In the current issue of the Osong Public Health and Research Perspectives, one paper presents the estimation and projection of HIV/AIDS incidence in Korea [9]. The authors have adopted an autoregressive integrated moving average (ARIMA) model. The ARIMA model has previously been used for the estimation of influenza mortality [10], malaria incidence [11], and the incidence of other infectious diseases [12–14].

However, the back calculation, EPI-info, and EPP models cannot be applied to estimate the number of HIV-infected Koreans because of limitations such as a lack of exact statistics on AIDS cases and the unavailability of specific information on commercial sex workers, intravenous drug users, and sexually transmitted infection risk groups. However, the time series method can utilize the autocorrelation functions and produce an estimation model based on the data of HIV cases identified yearly or monthly [9].

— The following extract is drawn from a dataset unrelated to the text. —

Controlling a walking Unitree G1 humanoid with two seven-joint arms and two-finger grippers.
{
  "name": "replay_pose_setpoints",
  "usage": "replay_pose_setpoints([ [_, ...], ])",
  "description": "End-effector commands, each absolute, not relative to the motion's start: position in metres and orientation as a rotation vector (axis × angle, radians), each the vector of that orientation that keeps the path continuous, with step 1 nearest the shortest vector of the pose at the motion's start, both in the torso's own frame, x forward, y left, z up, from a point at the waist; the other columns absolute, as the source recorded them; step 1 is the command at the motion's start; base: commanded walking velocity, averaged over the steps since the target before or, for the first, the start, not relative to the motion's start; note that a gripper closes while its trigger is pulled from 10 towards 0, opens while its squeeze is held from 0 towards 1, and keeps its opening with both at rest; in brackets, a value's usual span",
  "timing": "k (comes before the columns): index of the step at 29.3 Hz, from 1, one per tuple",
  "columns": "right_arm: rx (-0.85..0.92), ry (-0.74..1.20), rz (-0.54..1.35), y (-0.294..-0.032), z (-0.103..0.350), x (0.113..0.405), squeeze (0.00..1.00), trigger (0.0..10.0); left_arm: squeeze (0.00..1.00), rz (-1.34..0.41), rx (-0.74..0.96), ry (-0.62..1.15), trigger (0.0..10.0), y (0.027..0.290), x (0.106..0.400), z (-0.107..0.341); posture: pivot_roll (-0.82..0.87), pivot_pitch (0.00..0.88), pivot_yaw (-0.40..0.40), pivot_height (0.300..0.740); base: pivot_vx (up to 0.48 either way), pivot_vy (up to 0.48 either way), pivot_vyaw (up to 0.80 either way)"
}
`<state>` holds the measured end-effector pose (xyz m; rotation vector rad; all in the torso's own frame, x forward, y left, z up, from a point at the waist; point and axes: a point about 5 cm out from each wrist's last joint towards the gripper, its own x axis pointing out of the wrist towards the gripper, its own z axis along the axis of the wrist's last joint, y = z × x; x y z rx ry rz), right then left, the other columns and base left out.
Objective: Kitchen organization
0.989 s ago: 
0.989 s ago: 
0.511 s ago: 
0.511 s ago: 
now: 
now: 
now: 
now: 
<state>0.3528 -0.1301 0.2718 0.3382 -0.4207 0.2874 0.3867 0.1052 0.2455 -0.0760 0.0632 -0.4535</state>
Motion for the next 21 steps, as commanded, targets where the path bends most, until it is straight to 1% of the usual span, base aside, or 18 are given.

This study aims to construct an estimation model using data on HIV cases diagnosed in Korea on a yearly basis since 1985, and forecast the number of HIV-infected persons and changes in the epidemiological characteristics of the infection.

In this study, one interesting trend has been observed with respect to the gender ratio for HIV/AIDS infection in Korea. As the number of HIV-infected persons increases, the current gender ratio (HIV-infected men: HIV-infected women, 11:1) also increases. This ratio for newly diagnosed HIV infection is projected to be 20:1 in 2017, suggesting an increase in the current male dominance in the ratio. Another interesting point is that by 2012, the majority of the HIV-infected persons will be in their 30s (28%); however, at present, the rate of HIV infection is increasing in persons who are in their 20s. Thus, as the results of this study suggest, we can expect a sharp increase in the number of HIV-infected people who are in their 20s in the upcoming 5 years. Hence, people in their 20s form the target group for HIV prevention in Korea. In a previous study on HIV prevalence and herpes simplex virus type 2 seroprevalence, the Koreans in their 20s have been found to have a low rate of infection for both these sexually transmitted diseases [15,16]; however, it is necessary to monitor this age group more carefully, keeping in mind the current trend change.

Despite many studies on HIV/AIDS in Korea, we would still like to see a viral dynamic study on HIV/AIDS, estimating the incidence of the infection using a robust mathematical model. This may provide another interesting perspective on the gender ratio for HIV/AIDS in Korea.